PROBLEM DETAILS
The data below holds the lines to copy: everything from the line containing "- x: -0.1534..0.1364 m" to the line containing "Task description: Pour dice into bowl", both ends included, set down exactly.

*** Block opens ***

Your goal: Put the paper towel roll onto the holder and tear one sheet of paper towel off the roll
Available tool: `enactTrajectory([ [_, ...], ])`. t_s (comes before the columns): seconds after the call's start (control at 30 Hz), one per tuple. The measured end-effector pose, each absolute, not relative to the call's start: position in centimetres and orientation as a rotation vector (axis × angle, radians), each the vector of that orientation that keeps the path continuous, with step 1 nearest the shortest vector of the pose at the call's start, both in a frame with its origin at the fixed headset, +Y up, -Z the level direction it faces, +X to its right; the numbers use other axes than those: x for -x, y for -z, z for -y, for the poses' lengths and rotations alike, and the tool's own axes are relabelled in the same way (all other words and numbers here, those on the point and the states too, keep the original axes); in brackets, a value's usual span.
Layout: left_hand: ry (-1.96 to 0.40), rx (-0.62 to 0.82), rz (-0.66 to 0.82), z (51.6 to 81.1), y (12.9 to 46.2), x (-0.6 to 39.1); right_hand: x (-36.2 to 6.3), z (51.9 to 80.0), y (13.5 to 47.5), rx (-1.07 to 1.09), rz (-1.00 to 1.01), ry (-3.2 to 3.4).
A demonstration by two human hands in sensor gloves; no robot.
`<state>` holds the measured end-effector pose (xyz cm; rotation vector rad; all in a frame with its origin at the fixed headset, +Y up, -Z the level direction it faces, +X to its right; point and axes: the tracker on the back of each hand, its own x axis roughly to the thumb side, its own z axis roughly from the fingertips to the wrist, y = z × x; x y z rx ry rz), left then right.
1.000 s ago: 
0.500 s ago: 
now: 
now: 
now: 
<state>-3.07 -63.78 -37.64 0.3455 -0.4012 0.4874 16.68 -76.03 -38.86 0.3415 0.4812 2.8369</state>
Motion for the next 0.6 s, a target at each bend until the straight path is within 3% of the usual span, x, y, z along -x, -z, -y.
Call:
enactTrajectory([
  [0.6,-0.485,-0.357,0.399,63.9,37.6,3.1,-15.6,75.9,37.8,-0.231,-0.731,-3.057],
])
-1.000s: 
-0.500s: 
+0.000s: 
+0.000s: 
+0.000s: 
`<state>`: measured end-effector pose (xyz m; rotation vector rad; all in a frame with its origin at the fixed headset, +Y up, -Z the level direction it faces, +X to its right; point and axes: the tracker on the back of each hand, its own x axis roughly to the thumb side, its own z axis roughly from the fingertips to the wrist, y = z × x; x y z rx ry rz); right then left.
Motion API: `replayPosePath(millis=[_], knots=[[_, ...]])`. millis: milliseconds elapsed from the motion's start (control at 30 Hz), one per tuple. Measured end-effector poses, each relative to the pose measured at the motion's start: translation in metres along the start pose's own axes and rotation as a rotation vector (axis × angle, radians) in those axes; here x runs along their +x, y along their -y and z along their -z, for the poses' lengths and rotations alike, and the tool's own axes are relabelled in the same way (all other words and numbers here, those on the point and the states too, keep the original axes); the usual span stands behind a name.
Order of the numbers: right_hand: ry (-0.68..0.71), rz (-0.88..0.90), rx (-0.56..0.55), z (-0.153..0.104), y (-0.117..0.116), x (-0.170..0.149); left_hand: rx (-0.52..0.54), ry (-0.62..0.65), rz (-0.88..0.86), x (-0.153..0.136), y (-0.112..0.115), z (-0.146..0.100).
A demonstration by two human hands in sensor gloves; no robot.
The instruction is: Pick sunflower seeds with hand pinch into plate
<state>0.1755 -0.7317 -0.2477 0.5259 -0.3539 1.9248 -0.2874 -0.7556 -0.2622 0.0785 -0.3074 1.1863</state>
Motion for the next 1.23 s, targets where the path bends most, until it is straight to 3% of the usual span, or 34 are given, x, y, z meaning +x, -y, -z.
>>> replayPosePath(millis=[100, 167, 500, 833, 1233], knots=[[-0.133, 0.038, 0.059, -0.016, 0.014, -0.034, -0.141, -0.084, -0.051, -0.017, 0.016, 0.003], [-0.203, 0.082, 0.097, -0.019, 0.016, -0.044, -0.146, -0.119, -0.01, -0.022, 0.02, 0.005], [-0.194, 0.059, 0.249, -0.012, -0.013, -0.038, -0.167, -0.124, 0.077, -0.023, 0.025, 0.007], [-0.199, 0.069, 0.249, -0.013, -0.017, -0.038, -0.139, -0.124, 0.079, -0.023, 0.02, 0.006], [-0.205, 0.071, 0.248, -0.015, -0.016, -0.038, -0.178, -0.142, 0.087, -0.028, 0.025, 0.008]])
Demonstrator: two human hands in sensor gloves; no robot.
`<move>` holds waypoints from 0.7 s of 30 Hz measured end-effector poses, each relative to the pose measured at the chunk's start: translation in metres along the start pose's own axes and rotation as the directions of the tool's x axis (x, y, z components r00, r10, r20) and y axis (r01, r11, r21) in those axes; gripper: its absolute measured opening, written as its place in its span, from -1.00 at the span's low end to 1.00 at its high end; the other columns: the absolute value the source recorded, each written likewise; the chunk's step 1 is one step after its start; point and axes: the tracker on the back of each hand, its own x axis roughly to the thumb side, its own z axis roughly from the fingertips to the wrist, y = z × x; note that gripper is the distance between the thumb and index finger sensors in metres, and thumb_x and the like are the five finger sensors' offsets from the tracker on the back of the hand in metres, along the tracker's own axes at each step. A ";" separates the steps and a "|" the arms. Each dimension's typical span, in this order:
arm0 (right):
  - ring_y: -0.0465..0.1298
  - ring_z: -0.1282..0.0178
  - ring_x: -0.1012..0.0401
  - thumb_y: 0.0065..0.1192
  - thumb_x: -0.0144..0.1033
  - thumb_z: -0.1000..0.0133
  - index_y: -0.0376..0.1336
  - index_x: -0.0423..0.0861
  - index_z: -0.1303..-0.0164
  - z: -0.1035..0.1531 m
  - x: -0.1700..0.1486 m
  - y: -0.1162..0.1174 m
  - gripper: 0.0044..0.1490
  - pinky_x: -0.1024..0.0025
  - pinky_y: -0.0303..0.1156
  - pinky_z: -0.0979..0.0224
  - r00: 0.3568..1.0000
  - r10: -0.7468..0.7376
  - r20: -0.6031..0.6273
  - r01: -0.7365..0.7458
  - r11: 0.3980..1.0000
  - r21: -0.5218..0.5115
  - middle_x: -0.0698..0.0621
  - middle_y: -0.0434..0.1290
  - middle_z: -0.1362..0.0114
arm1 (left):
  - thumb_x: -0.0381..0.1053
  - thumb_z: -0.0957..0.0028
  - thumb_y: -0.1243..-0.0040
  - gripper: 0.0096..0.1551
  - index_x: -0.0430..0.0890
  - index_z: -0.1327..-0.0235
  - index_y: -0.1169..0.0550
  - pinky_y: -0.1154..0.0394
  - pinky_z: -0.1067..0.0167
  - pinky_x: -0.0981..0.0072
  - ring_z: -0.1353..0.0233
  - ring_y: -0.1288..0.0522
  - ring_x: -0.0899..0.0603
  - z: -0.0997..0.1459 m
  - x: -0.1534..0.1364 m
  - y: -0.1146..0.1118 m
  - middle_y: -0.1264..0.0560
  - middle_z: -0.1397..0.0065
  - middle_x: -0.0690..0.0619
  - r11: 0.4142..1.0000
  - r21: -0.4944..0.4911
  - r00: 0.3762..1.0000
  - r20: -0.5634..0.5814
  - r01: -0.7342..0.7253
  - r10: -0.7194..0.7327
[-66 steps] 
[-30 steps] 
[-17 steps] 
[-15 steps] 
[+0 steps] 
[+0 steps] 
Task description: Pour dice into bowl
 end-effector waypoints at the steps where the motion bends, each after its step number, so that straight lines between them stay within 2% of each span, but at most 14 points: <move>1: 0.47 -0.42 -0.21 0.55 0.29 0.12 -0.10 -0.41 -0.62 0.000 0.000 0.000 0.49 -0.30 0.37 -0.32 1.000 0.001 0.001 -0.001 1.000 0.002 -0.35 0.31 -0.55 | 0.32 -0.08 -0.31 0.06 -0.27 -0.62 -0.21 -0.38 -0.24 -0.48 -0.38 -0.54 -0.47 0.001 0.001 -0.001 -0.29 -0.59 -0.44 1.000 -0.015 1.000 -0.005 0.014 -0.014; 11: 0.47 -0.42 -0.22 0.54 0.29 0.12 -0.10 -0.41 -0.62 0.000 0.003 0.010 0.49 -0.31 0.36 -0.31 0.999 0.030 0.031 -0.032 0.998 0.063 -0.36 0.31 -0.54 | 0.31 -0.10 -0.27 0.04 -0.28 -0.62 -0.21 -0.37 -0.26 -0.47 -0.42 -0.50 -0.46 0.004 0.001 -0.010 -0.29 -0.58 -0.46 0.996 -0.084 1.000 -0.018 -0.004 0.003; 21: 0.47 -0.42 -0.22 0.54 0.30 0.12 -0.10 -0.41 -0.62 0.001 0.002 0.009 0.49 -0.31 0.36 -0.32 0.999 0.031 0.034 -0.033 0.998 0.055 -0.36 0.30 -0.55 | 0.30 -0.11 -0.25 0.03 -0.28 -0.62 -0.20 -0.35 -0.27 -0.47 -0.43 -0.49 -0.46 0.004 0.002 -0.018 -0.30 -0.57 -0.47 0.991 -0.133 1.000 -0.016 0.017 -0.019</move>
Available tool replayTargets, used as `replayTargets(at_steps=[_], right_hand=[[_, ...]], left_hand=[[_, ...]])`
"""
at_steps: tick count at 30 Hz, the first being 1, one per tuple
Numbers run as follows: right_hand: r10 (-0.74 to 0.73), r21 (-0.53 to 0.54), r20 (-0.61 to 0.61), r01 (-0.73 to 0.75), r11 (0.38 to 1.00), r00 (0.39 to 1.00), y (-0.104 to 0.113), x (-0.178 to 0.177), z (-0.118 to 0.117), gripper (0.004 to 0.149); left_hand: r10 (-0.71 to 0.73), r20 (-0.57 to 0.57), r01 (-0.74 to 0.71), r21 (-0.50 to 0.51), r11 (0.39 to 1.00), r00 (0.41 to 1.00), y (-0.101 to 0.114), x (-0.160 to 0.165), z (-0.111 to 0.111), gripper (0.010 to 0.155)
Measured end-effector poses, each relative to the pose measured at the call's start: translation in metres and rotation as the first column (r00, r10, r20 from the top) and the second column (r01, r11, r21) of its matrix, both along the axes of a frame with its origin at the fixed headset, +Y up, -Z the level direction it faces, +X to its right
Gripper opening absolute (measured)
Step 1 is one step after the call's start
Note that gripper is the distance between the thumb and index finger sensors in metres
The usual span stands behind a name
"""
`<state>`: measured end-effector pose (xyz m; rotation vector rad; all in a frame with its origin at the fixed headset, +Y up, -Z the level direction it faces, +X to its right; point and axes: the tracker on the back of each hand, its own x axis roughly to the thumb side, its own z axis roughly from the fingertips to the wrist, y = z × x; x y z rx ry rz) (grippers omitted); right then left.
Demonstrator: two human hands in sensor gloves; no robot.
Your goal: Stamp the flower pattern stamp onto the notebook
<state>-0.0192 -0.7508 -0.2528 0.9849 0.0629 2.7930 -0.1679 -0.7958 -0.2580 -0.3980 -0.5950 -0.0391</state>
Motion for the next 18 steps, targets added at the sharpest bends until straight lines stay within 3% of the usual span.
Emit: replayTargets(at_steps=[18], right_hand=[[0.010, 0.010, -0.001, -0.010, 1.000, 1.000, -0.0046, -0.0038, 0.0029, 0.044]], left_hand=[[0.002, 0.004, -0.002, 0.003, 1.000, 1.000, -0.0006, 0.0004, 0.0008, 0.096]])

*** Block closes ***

WRITTEN SOLUTION
  - x: -0.1534..0.1364 m
  - y: -0.1146..0.1118 m
  - middle_y: -0.1264..0.0560
  - middle_z: -0.1397..0.0065
  - middle_x: -0.0690..0.0619
  - r11: 0.4142..1.0000
  - r21: -0.4944..0.4911
  - r00: 0.3762..1.0000
  - r20: -0.5634..0.5814
  - r01: -0.7342..0.7253
  - r10: -0.7194..0.7327
[-66 steps] 
[-30 steps] 
[-17 steps] 
[-15 steps] 
[+0 steps] 
[+0 steps] 
Task description: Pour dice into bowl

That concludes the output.